Mehmet Yakup Yılmaz Body Wrapper

Polisin çifte standardına dikkat!

YÜKSEK Öğretim Sorunları Çalıştayı’nda üniversite harçlarına yapılan zamları protesto eden öğrencilerin polis tarafından nasıl yaka paça dışarı atıldıklarını televizyon haberlerinde izledim.

Çalıştay’ın yapıldığı salonun dışında toplanarak, üniversite sorunlarının öğrenciler olmadan konuşulmasını protesto eden gençlerden 11’i de polis tarafından gözaltına alındı.

Hatırlayacaksınız, Topkapı Sarayı’ndaki İdil Biret konserini protesto etmek için saray kapısında toplanıp, terör estiren ve kapının önünde bir de “protesto namazı” adını verdikleri eylem yapanlar arasında gözaltına alınan hiç kimse olmamıştı.

Aynı kentte, iki ayrı protesto eylemi ve polisin iki gruba iki farklı tutumu var.

Açıkça görülüyor ki polisin, protesto gösterilerine yaklaşımı “bizden olanlar ve bizden olmayanlar” şeklinde farklılık gösteriyor.

Bunun ne demek olduğunu 12 Eylül öncesini yaşayanlar gayet iyi biliyorlar.

Sonunda polis tarafından desteklenerek azdırılan bir grup ortaya çıkacak ve o grubun azgınlıklarından korunmak için polise değil, kendi gücüne güvenen diğer grup da karşı cephede yerini alacak.

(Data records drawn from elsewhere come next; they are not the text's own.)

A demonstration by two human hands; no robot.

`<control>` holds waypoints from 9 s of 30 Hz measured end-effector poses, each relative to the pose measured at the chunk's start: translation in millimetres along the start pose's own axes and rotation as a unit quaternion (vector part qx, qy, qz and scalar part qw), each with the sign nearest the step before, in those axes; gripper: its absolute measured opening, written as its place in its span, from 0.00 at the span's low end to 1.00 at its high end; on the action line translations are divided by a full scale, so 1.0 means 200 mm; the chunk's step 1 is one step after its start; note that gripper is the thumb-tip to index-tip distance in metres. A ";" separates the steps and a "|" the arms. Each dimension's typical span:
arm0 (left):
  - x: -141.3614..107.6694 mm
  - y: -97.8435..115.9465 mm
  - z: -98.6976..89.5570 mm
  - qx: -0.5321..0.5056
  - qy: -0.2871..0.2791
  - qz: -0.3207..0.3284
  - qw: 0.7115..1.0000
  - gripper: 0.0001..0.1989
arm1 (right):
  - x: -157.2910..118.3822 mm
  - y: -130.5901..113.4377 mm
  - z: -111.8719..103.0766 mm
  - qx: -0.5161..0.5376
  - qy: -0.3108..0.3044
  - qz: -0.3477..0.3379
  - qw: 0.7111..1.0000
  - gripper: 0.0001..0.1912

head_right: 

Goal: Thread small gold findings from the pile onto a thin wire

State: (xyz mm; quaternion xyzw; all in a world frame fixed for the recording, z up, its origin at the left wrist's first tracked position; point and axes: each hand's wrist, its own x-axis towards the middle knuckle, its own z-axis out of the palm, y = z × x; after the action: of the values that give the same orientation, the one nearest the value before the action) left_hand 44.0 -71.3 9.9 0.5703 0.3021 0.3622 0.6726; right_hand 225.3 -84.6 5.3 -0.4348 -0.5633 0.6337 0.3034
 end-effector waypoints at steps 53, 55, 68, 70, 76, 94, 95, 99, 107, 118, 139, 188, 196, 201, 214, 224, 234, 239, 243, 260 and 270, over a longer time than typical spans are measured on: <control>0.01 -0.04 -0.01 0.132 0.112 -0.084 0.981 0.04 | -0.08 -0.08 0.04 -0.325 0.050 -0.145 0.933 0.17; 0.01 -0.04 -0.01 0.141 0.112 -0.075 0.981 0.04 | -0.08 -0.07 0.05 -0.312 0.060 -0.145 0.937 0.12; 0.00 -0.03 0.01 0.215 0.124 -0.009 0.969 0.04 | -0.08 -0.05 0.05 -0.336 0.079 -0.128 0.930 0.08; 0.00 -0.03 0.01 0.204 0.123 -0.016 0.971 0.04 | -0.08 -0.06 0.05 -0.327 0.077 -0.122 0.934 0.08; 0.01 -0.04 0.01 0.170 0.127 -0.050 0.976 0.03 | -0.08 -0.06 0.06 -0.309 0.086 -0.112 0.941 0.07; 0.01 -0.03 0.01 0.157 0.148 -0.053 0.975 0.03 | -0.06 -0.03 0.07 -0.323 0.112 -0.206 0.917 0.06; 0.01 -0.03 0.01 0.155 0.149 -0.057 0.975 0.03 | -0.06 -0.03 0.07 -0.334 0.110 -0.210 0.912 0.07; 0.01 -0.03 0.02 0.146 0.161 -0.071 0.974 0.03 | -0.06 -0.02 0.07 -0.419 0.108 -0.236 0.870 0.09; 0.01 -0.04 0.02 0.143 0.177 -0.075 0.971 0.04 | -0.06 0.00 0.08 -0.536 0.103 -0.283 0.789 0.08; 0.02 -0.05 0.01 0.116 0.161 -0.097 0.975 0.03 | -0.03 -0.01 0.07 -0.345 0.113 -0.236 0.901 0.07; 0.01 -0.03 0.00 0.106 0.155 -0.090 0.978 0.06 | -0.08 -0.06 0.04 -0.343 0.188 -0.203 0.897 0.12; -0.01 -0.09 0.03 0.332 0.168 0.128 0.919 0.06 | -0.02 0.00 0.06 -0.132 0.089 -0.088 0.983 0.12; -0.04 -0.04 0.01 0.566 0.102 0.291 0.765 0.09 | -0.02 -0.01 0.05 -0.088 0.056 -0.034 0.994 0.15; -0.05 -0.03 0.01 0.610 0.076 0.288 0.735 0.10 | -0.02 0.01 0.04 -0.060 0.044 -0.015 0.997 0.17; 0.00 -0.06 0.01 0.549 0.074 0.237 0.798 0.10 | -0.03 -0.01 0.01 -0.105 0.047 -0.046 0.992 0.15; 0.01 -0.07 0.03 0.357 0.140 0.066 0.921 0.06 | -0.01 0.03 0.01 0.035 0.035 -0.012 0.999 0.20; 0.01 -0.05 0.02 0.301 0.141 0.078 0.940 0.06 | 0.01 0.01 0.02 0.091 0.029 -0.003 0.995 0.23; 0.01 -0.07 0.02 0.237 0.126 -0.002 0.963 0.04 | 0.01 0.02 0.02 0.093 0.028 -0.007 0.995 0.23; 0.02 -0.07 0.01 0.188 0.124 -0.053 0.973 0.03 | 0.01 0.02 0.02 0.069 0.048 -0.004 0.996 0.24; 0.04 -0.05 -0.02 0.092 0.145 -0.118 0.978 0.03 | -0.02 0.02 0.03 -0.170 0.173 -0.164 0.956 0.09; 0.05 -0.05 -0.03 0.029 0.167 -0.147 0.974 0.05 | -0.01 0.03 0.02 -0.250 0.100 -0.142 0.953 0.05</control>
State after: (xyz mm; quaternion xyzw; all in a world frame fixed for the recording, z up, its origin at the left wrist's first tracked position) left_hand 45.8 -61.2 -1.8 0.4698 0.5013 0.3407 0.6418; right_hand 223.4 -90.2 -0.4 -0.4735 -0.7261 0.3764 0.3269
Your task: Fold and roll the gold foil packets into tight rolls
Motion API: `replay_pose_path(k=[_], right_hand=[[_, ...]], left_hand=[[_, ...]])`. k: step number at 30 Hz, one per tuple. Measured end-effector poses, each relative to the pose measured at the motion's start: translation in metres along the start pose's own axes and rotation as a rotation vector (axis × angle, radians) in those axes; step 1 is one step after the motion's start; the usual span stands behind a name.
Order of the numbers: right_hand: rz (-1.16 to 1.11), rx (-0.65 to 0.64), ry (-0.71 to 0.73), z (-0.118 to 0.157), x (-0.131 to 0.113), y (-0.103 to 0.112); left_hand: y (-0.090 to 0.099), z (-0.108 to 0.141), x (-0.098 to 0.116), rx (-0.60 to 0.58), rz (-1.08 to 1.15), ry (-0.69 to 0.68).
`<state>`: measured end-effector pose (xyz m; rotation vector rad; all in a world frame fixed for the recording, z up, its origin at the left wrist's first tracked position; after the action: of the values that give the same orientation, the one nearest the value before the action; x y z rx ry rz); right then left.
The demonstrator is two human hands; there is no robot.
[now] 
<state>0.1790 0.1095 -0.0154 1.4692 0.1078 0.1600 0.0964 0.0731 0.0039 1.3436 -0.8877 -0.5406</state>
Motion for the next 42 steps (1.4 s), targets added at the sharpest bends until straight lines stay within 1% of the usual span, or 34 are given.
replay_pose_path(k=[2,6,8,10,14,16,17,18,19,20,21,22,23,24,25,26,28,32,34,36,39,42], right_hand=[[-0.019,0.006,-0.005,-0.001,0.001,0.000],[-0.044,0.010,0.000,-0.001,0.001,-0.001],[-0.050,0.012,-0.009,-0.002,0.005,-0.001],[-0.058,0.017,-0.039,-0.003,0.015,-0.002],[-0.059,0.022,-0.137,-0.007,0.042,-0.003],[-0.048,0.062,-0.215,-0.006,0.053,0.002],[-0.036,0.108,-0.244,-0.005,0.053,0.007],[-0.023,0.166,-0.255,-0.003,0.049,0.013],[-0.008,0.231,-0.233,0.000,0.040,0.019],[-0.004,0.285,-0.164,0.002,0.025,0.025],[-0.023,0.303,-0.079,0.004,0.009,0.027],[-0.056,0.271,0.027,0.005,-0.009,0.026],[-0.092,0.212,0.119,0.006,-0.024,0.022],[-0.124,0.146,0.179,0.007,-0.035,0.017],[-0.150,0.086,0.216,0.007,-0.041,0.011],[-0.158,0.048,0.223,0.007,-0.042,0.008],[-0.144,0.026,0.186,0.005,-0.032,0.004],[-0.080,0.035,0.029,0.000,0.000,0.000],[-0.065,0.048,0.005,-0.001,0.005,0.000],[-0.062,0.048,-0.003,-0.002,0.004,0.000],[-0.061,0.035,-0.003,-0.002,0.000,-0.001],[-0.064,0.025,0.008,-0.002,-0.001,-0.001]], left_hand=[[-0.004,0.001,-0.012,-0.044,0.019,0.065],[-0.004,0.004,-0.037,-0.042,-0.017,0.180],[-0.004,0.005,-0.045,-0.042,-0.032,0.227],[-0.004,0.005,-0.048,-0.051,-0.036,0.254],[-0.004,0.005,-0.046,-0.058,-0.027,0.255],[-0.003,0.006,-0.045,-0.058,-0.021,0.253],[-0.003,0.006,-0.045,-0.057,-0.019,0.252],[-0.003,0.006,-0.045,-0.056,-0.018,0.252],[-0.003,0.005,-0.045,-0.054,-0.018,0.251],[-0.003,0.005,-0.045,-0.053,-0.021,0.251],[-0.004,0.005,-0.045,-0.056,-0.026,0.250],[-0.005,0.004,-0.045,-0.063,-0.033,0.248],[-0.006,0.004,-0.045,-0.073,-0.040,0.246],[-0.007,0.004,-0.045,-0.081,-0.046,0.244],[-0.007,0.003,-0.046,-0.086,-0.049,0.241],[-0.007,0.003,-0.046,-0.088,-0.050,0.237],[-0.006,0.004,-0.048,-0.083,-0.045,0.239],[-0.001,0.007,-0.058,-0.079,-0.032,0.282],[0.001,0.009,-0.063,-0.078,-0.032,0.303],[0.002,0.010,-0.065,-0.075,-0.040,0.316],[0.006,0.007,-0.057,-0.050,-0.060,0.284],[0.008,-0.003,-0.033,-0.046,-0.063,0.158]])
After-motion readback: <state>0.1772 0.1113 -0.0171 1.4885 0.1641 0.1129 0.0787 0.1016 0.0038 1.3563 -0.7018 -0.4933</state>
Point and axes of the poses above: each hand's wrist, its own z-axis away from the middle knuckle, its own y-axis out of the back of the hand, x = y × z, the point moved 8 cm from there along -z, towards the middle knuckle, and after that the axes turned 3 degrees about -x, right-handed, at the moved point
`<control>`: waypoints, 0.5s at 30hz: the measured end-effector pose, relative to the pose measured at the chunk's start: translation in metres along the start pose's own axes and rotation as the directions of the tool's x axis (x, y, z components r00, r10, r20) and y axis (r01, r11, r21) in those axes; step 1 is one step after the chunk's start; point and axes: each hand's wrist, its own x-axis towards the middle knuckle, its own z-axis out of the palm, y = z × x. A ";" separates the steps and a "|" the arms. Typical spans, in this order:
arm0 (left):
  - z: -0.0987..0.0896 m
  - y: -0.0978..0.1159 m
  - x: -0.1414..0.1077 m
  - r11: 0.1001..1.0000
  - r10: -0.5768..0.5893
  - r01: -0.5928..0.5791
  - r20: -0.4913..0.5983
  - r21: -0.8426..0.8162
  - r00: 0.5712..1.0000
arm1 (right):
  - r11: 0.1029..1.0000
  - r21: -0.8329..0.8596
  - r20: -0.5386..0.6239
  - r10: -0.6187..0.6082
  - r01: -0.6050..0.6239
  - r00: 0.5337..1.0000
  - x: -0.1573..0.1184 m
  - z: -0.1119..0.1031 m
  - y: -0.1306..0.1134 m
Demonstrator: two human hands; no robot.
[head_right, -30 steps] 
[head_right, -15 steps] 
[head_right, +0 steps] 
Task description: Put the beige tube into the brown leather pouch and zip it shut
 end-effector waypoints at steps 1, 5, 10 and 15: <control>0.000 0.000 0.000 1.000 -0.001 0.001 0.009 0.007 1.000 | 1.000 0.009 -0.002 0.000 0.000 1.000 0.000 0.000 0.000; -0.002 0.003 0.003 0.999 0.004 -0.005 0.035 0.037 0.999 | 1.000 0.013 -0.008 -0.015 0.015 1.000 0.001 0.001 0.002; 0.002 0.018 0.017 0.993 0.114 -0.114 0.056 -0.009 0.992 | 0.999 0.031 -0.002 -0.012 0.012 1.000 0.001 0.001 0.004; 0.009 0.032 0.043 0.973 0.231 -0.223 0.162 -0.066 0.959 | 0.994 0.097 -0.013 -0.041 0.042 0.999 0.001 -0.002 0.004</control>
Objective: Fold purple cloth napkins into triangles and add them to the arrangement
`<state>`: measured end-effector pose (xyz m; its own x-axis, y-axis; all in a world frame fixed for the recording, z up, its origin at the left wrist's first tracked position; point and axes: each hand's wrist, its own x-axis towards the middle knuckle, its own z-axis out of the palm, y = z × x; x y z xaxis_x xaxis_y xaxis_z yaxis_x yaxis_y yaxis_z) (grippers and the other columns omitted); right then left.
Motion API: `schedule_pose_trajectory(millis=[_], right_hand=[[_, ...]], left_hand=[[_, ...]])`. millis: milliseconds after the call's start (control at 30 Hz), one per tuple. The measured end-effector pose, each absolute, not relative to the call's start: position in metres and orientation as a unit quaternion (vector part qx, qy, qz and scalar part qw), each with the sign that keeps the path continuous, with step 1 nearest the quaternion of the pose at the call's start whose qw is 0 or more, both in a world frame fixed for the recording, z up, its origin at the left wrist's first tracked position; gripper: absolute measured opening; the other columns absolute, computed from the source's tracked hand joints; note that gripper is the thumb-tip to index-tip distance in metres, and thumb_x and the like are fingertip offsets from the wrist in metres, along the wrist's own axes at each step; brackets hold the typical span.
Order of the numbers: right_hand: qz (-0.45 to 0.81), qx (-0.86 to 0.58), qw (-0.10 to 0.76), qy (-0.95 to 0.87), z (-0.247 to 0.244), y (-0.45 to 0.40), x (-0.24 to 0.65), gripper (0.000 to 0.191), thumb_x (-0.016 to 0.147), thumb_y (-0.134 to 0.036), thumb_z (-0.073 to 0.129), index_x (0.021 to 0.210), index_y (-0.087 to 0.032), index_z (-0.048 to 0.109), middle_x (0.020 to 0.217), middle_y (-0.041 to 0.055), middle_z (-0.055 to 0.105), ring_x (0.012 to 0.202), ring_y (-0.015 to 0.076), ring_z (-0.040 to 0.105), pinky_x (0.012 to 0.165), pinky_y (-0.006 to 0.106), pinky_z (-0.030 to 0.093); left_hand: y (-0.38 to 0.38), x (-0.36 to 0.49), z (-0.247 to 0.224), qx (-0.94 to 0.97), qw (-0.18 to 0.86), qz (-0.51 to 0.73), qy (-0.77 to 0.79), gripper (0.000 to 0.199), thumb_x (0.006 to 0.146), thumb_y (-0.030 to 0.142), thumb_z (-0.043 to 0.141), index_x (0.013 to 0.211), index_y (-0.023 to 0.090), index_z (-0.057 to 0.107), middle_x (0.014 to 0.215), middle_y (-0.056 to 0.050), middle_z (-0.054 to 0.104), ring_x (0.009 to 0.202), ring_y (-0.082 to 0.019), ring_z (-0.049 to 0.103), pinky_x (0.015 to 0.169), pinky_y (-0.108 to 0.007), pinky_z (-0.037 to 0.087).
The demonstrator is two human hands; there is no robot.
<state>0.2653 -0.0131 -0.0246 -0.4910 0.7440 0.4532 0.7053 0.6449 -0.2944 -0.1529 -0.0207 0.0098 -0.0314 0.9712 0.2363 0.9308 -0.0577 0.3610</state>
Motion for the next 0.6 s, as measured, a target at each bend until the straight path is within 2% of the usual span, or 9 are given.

Sonunun nereye varacağını görür gibiyim.

İstanbul’a yeni bir Emniyet Müdürü atandı. O müdür, terfileri gerekçe göstererek kendi kadrosunu kurdu.

Artık İstanbul’a alışma döneminin de geride kalmış olması gerekiyor çünkü emniyet müdürü ilk kez bir büyük kentte bu işi yapan birisi değil. Bilmeli ki polisin bu tutumunun en büyük zararı kendisine dokunacak.

Polisin taraflı davrandığı inancı yaygınlaştıkça, saygınlığı azalacak ve bunun yaratacağı asayişsizliğin faturası Emniyet Müdürü’ne çıkacak.

Topkapı Sarayı’ndaki olaydan sonra yazdığım yazıda bu tehlikeye dikkat çekmiştim. Demek ki eleştirim henüz yerine ulaşmamış.

Ben bir kez daha uyarmak istiyorum: Polisin çifte standart uygulamasının önüne geçmek, yeni Emniyet Müdürü’nün ilk görevi olmalıdır.

TBMM bu işe duyarsız kalmamalı

HALİS Toprak’ın, kendisinden 54 yaş küçük ve henüz reşit olmamış bir kız çocuğu ile evlenmesine karşı oluşan kamuoyu tepkisi, Medeni Kanun’umuzu gözden geçirmemiz için bir fırsat olmalıdır.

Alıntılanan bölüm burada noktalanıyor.